Limpeza de rio contaminado em tragédia de Brumadinho pode levar até 741 anos

Por Artur Búrigo | Folhapress
Foto: Lucas Hallel/Ascom-Funai
Hélia Baeça, 59, trata o rio Paraopeba, que fica a cerca de 50 metros de sua propriedade, não apenas como fonte de renda e alimentação, mas como parte de sua vida.

A rotina dela, que vive na comunidade de Vista Alegre, em Esmeraldas, cidade da região metropolitana de Belo Horizonte, mudou drasticamente há seis anos. Foi quando uma barragem da mineradora Vale se rompeu em Brumadinho, a cerca de 60 quilômetros de casa.

O episódio em 25 de janeiro de 2019 resultou na morte de 270 pessoas e na contaminação da água do rio Paraopeba, que está imprópria para uso até hoje.

"É uma sensação de tirar o que é da gente, sabe? Uma sensação muito ruim, de perda da nossa liberdade de viver, da nossa área produtiva, do lazer, da pesca", diz Hélia.

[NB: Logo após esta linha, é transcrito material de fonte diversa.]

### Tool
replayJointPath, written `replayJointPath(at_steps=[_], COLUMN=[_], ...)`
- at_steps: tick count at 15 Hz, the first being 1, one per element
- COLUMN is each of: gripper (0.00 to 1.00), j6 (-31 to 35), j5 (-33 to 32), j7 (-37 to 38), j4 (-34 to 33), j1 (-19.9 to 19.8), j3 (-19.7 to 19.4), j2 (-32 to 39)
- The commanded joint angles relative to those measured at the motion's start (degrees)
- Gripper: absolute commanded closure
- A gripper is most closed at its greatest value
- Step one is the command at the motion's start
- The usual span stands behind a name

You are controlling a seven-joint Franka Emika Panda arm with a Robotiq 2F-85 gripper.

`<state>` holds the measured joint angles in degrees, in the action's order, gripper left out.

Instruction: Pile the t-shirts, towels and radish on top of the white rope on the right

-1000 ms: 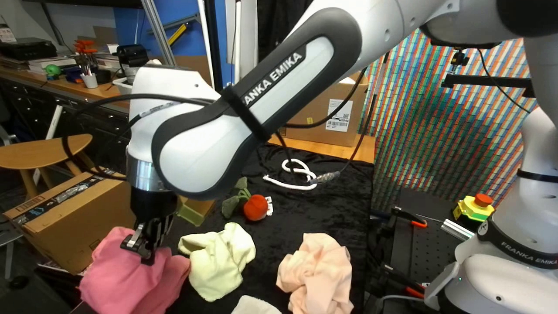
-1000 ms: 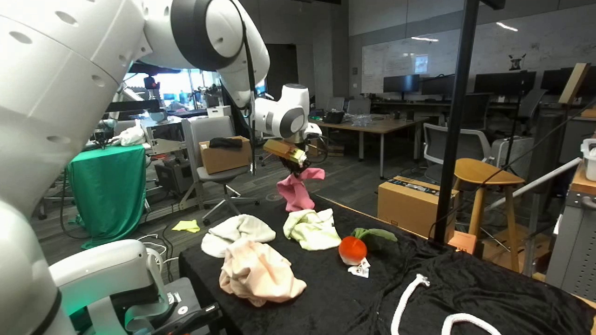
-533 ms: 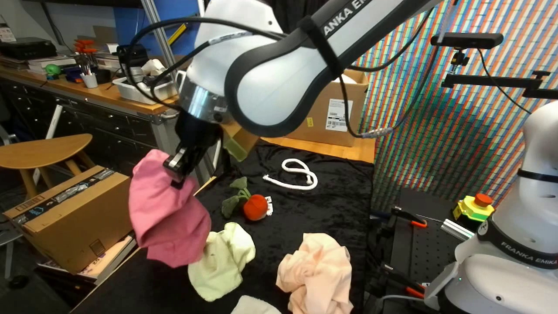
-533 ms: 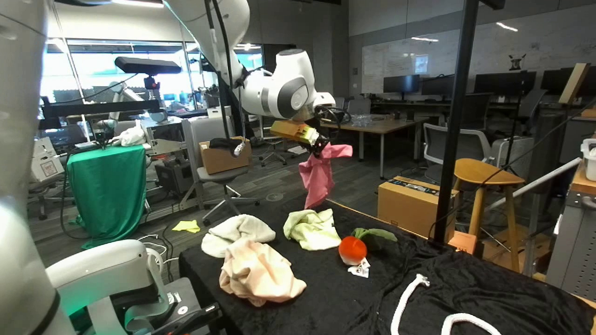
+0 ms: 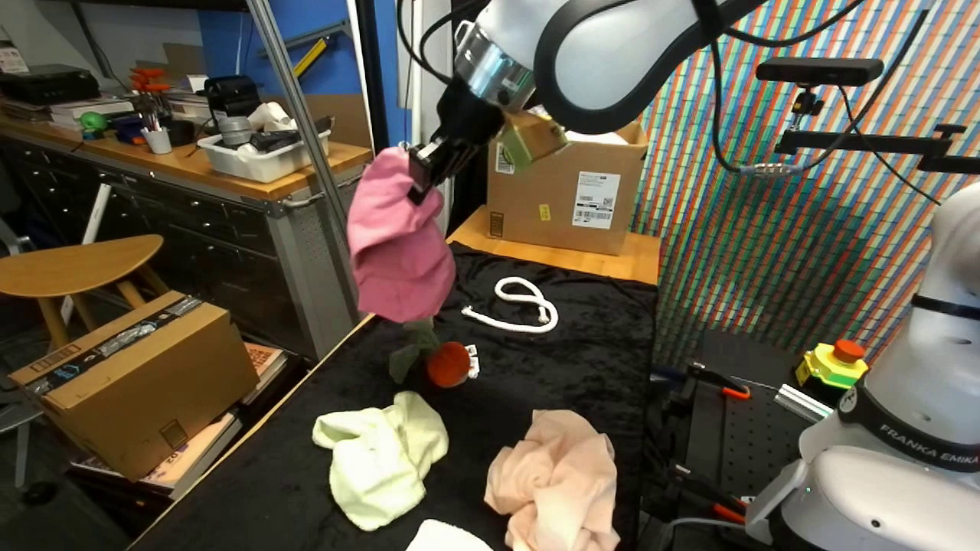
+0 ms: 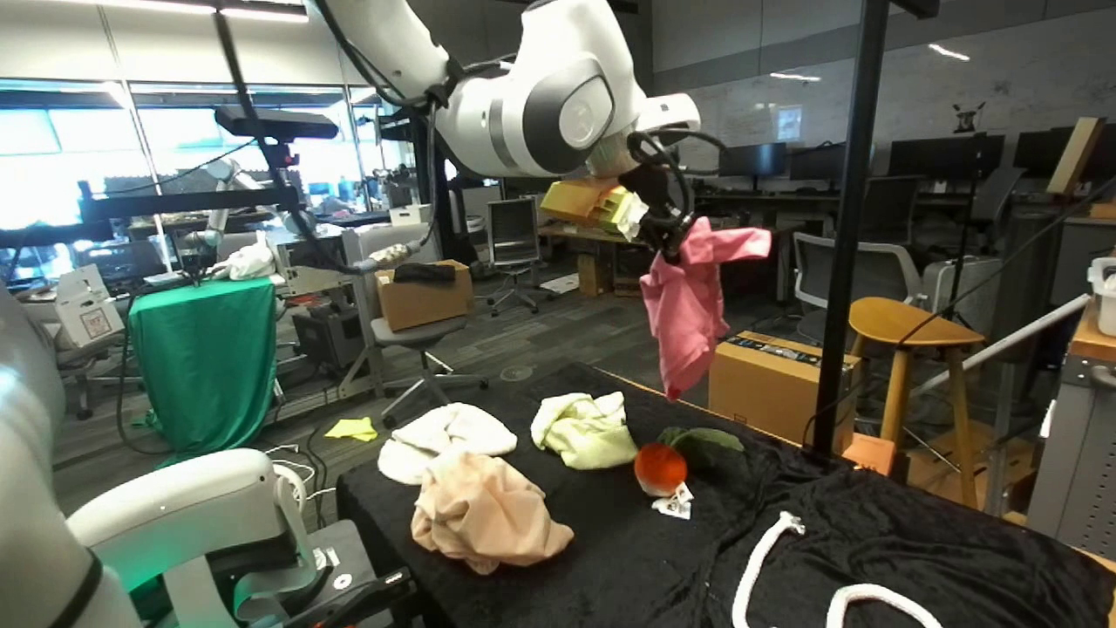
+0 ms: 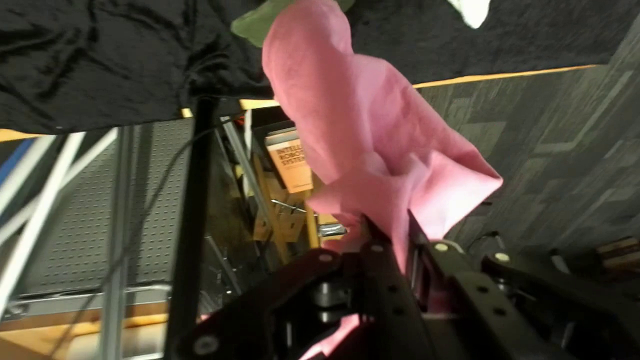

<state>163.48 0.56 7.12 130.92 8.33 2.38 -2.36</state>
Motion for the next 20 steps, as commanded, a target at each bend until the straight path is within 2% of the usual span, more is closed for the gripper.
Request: replayJointPath(at_steps=[1, 5, 8, 13, 17, 18, 19, 20], gripper=[0.95, 0.95, 0.95, 0.95, 0.95, 0.93, 0.65, 0.64], j6=[0.73, -1.51, -5.21, -10.95, -11.22, -11.25, -11.25, -11.42], j5=[-3.77, -8.13, -11.18, -15.23, -19.94, -21.15, -21.97, -22.58], j7=[2.35, 4.03, 4.52, 5.33, 9.39, 10.48, 11.52, 12.39], j4=[8.20, 10.43, 10.12, 7.46, 6.42, 6.25, 6.07, 5.83], j1=[-4.80, -10.82, -15.32, -17.13, -17.65, -17.67, -17.52, -17.31], j3=[-3.29, -4.90, -3.34, -3.07, -2.76, -2.76, -2.86, -2.99], j2=[-9.77, -12.34, -11.26, -7.84, -5.53, -5.08, -4.63, -4.23])
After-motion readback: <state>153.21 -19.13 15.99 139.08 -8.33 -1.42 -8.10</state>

O acordo celebrado em fevereiro de 2021 entre Vale, governo de Minas Gerais e instituições de Justiça prevê que cabe à mineradora a limpeza total do rio Paraopeba, sem limite de custeio.

Um estudo do Núcleo de Assessoria às Comunidades Atingidas por Barragens (Nacab) projetou cenários de prazo para que essa limpeza seja concluída.

No cálculo mais otimista, seriam necessários 44 anos de dragagem para a retirada total dos resíduos. Já o mais pessimista coloca esse prazo em 741 anos.

A discrepância, segundo os autores do estudo, está relacionada a dois parâmetros. Um é sobre a quantidade de rejeitos que estavam na barragem 1 da mina Córrego do Feijão e chegaram ao rio.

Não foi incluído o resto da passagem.